## Work task
Please copy every line with the string "gripper" from the entries below.

-- Data under study follows --

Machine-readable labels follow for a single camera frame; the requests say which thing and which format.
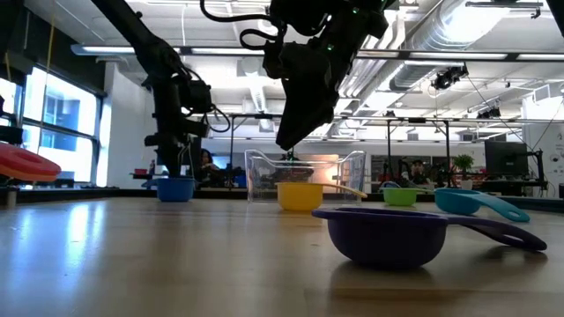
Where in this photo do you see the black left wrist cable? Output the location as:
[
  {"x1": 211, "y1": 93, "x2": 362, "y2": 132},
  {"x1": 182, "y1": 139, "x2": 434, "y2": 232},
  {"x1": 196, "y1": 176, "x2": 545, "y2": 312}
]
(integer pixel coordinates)
[{"x1": 204, "y1": 103, "x2": 232, "y2": 134}]

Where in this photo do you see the black ceiling-mounted camera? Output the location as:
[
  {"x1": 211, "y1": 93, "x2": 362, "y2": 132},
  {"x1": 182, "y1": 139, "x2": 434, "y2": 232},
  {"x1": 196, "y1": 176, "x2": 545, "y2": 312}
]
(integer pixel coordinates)
[{"x1": 430, "y1": 64, "x2": 470, "y2": 92}]

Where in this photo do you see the blue measuring cup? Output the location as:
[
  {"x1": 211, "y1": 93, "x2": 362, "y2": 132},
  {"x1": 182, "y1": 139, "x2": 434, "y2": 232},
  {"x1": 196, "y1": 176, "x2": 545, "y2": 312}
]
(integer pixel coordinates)
[{"x1": 155, "y1": 176, "x2": 197, "y2": 203}]

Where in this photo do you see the white led light bar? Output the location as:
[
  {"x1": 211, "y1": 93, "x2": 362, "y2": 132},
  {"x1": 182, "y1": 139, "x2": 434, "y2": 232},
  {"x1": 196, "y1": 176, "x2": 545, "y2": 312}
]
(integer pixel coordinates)
[{"x1": 70, "y1": 43, "x2": 564, "y2": 63}]

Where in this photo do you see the black computer monitor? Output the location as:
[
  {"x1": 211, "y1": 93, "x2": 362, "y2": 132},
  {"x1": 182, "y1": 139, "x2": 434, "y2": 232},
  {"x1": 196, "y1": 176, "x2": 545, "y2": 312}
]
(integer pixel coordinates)
[{"x1": 484, "y1": 139, "x2": 531, "y2": 178}]

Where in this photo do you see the small green potted plant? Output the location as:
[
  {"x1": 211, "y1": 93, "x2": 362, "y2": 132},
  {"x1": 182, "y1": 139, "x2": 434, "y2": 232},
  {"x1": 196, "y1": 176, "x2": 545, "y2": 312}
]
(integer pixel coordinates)
[{"x1": 452, "y1": 153, "x2": 476, "y2": 191}]

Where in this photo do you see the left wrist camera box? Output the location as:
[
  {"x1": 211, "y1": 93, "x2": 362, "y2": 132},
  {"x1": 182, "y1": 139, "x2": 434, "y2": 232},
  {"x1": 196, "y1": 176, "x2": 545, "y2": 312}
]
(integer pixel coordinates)
[{"x1": 189, "y1": 80, "x2": 214, "y2": 114}]

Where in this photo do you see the red measuring cup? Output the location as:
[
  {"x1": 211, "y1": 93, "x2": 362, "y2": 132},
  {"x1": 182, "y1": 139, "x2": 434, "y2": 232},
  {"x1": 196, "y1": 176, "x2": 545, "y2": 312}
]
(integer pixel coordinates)
[{"x1": 0, "y1": 141, "x2": 63, "y2": 177}]

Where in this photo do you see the teal measuring cup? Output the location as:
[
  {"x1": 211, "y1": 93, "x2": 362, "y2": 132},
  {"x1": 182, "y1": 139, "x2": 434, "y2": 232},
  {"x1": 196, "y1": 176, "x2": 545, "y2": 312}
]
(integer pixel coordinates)
[{"x1": 434, "y1": 188, "x2": 531, "y2": 223}]

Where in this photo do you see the green measuring cup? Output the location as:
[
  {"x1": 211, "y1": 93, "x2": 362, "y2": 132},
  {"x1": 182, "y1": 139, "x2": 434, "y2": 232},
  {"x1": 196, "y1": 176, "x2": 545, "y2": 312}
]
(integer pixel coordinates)
[{"x1": 381, "y1": 186, "x2": 435, "y2": 208}]

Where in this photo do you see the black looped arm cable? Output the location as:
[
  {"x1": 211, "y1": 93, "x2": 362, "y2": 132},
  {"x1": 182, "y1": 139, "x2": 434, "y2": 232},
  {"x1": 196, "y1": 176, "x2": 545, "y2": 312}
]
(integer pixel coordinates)
[{"x1": 199, "y1": 0, "x2": 288, "y2": 50}]

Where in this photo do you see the person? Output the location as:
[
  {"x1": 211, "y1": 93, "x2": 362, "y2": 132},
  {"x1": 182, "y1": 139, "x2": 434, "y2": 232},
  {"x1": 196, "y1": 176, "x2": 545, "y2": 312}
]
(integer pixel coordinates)
[
  {"x1": 198, "y1": 148, "x2": 224, "y2": 188},
  {"x1": 407, "y1": 158, "x2": 432, "y2": 187}
]

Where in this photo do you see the silver ceiling air duct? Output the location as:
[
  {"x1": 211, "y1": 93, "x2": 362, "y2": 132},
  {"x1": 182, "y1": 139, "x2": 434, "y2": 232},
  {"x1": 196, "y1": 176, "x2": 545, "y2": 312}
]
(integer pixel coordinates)
[{"x1": 390, "y1": 0, "x2": 471, "y2": 92}]

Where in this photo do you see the orange measuring cup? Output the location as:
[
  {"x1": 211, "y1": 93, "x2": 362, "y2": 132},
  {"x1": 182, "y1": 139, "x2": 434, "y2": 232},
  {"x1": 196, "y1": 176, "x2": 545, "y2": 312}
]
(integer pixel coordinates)
[{"x1": 0, "y1": 166, "x2": 61, "y2": 183}]

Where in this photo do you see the clear plastic basket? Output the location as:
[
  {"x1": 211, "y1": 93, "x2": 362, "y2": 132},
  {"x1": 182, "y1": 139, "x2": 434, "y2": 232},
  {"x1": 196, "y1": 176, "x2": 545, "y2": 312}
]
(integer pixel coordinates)
[{"x1": 244, "y1": 149, "x2": 367, "y2": 204}]

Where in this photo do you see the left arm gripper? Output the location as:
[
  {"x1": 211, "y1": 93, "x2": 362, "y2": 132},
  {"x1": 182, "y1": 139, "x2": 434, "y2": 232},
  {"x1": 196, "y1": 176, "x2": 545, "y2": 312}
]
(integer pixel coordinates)
[{"x1": 144, "y1": 83, "x2": 211, "y2": 179}]

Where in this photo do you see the purple measuring cup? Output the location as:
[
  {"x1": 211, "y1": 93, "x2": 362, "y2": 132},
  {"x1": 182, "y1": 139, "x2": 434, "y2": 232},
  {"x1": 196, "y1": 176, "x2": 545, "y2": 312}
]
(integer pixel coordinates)
[{"x1": 311, "y1": 207, "x2": 548, "y2": 270}]

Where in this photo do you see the yellow measuring cup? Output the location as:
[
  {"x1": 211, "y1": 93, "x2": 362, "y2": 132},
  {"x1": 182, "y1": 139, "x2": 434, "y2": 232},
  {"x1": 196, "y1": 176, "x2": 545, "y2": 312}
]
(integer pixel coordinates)
[{"x1": 276, "y1": 181, "x2": 368, "y2": 212}]

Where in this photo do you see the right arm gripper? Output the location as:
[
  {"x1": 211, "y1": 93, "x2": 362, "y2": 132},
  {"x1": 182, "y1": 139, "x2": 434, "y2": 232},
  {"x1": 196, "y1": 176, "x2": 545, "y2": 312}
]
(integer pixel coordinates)
[{"x1": 275, "y1": 38, "x2": 349, "y2": 151}]

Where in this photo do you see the black table edge rail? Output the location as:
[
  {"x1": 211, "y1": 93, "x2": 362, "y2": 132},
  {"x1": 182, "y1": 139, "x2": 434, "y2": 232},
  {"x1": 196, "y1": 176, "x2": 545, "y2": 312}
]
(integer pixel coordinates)
[{"x1": 0, "y1": 186, "x2": 564, "y2": 214}]

-- Data under study concluded --

## Answer space
Where in this photo do you see the left arm gripper? Output the location as:
Where in this photo do you see the right arm gripper? Output the location as:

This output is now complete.